On 17 July, the President of Turkey, Recep Tayyip Erdoğan, stated: "Despite the statement today, I believe the president of the Russian Federation, my friend Putin, wants the continuation of this humanitarian bridge." The latest extension of the deal expired on 17 July after being extended three times the previous year. Kremlin's spokesperson, Dmitri S Peskov, commented: "As soon as the Russian part is fulfilled, the Russian side will immediately return to the implementation of that deal."
Issues at large
First, a complicated deal and diverging objectives. In July 2022, brokered by the UN and Turkey, the Black Sea Grain Initiative stabilized global food prices and eased shortages in Africa and the Middle East following the war in Ukraine. To renew the deal, Russia demanded reconnecting the Russian Agricultural Bank to SWIFT, and lifting restrictions on maritime insurance and agricultural machinery spare parts. Russia asserts that the institutions are crucial for its food and fertilizer sectors should be exempt from sanctions. However, Ukraine's allies are concerned about the potential misuse of these institutions for non-food exports, such as crude oil, leading to reluctance in granting the requested sanctions' relief. Similarly, Moscow claims the deal has not adequately benefited poor countries, while the UN argues it lowered global food prices by over 20 per cent.

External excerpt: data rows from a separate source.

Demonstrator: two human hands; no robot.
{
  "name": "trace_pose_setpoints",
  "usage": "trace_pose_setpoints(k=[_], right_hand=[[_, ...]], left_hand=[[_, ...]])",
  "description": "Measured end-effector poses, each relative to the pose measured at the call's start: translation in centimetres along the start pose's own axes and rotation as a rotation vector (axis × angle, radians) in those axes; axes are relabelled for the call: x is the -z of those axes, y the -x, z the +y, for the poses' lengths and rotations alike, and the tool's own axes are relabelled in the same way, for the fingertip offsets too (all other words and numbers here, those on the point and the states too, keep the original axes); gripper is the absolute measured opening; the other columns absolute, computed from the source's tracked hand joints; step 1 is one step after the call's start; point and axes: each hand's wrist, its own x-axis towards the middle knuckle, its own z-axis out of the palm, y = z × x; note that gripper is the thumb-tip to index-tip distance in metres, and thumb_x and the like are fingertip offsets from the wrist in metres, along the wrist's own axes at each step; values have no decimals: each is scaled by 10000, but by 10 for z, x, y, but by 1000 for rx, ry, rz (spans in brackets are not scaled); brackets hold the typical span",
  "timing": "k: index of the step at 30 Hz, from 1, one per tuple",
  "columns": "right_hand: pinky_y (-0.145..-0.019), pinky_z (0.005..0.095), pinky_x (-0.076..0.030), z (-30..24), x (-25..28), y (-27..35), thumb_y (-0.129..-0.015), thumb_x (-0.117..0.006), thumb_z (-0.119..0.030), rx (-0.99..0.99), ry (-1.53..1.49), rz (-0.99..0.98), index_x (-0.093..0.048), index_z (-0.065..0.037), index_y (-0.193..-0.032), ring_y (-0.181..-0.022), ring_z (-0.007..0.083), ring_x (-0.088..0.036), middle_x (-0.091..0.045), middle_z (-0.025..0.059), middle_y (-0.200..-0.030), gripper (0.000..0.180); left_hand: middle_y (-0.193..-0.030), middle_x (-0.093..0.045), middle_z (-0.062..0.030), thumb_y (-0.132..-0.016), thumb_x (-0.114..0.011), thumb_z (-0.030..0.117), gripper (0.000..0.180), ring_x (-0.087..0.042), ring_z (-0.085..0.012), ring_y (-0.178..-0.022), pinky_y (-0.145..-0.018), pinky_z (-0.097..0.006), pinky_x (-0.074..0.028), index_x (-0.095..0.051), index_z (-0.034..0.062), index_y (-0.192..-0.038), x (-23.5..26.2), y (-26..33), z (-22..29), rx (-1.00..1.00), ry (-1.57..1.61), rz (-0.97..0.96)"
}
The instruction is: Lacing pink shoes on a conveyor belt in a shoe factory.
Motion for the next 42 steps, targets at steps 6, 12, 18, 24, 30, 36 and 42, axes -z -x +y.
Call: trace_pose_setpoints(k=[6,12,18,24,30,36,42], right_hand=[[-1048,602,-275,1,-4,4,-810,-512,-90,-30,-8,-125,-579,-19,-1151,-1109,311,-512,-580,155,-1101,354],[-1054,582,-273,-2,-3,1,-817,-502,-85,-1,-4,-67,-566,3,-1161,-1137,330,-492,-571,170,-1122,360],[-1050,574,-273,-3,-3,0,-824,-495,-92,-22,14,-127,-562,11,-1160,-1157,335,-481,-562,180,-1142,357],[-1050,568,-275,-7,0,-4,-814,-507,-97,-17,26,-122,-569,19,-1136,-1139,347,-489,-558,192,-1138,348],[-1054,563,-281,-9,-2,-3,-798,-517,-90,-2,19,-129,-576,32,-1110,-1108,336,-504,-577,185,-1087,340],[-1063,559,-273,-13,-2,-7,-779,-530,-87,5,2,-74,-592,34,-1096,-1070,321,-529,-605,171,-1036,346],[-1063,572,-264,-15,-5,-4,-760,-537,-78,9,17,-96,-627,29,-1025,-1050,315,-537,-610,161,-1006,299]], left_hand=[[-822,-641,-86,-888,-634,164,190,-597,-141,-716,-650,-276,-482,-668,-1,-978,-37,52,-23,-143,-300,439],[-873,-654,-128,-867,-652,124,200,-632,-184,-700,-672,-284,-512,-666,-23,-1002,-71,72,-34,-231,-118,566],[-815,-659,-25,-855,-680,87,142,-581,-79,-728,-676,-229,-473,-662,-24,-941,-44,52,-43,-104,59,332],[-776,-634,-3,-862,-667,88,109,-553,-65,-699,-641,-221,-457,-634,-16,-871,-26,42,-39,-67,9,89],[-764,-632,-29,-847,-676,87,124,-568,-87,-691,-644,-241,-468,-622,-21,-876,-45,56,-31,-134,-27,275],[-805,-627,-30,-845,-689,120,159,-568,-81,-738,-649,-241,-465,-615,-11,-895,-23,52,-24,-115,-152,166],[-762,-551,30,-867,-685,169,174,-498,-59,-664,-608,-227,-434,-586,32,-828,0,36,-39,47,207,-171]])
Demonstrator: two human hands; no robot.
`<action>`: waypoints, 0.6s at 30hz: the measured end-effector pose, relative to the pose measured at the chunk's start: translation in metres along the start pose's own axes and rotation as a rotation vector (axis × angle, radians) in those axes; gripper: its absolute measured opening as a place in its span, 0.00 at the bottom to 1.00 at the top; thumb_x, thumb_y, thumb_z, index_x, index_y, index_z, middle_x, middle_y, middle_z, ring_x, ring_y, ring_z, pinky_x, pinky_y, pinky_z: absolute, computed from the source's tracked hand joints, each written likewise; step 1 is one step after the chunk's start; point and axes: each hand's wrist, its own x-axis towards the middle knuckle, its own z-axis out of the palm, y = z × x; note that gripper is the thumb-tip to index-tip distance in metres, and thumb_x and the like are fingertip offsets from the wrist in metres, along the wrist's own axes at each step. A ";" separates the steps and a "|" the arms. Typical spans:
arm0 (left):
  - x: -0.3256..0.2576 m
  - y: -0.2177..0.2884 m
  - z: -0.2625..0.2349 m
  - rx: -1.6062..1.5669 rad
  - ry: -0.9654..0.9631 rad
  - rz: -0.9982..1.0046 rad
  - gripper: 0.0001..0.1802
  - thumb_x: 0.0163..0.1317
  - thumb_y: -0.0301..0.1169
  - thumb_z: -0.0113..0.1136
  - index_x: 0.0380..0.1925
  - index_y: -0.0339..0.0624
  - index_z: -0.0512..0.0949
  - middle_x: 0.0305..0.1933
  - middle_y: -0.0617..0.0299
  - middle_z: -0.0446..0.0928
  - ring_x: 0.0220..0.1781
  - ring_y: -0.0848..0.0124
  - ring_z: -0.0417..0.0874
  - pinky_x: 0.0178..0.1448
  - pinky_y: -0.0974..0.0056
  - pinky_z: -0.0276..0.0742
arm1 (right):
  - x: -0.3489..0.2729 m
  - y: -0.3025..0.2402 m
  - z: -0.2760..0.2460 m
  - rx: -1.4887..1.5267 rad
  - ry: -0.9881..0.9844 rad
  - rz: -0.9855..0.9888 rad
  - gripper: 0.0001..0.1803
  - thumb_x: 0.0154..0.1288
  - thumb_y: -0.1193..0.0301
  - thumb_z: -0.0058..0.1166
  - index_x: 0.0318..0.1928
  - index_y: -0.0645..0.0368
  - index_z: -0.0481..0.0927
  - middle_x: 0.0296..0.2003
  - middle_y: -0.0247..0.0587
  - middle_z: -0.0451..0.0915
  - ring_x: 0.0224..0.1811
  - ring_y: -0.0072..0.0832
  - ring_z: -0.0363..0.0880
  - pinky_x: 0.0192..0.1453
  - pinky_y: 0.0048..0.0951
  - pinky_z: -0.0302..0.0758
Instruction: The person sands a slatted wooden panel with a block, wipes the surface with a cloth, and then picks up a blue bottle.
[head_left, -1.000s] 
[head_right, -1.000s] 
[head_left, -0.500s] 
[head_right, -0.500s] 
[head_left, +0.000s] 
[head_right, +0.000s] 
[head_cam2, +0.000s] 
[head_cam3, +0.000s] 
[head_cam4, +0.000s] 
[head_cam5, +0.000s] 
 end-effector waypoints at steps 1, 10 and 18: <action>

Second, the disruption of Ukraine's grain exports. The trade flow in the Black Sea region has been declining steadily since May, triggered by Russia preventing ships from accessing the port of Pivdennyi in the Ukrainian city of Yuzhne near Odessa. This particular port had been a crucial route for Ukraine's seaborne food exports since the inception of the grain deal. The disruption in Black Sea trade poses significant challenges for Ukraine's food export capabilities.
Third, global food prices and threat of food insecurity. Suspending the deal had immediate effects on wheat markets, causing price fluctuations and raising food security concerns in developing countries. Nearly 14 African countries depend on Ukrainian and Russian wheat imports. According to the UN, under the deal, 32 million tonnes of food commodities have been exported from three Ukrainian Black Sea ports to 45 countries across three continents; 46 per cent to Asia, 40 per cent to Western Europe, 12 per cent to Africa and one per cent to Eastern Europe. The deal allowed Ukraine to export nearly 33 million metric tonnes of grains, contributing to a 23 per cent drop in food prices. The WFP has shipped about 725,000 metric tonnes of Ukrainian wheat to Afghanistan, Sudan, Djibouti, Ethiopia, Kenya, Somalia and Yemen to fight hunger.
Russia's withdrawal from the Black Sea Grain Initiative has major implications on global food security and commodity markets, particularly in Ukraine. Restarting shipments is challenging due to limited and time-consuming alternative routes. Ukrainian farmers may have to lower prices, potentially causing tensions with neighbouring countries. Utilizing the EU's new transportation strategy becomes crucial for stabilizing food prices. The withdrawal also raises security concerns for Ukrainian ports involved in grain exports. The attack on Odessa port indicates that other ports, such as Yuzhny and Chornomorsk, could also be at risk. Russia's withdrawal may be perceived as a political move to correct military fallouts to the Wagner mutiny.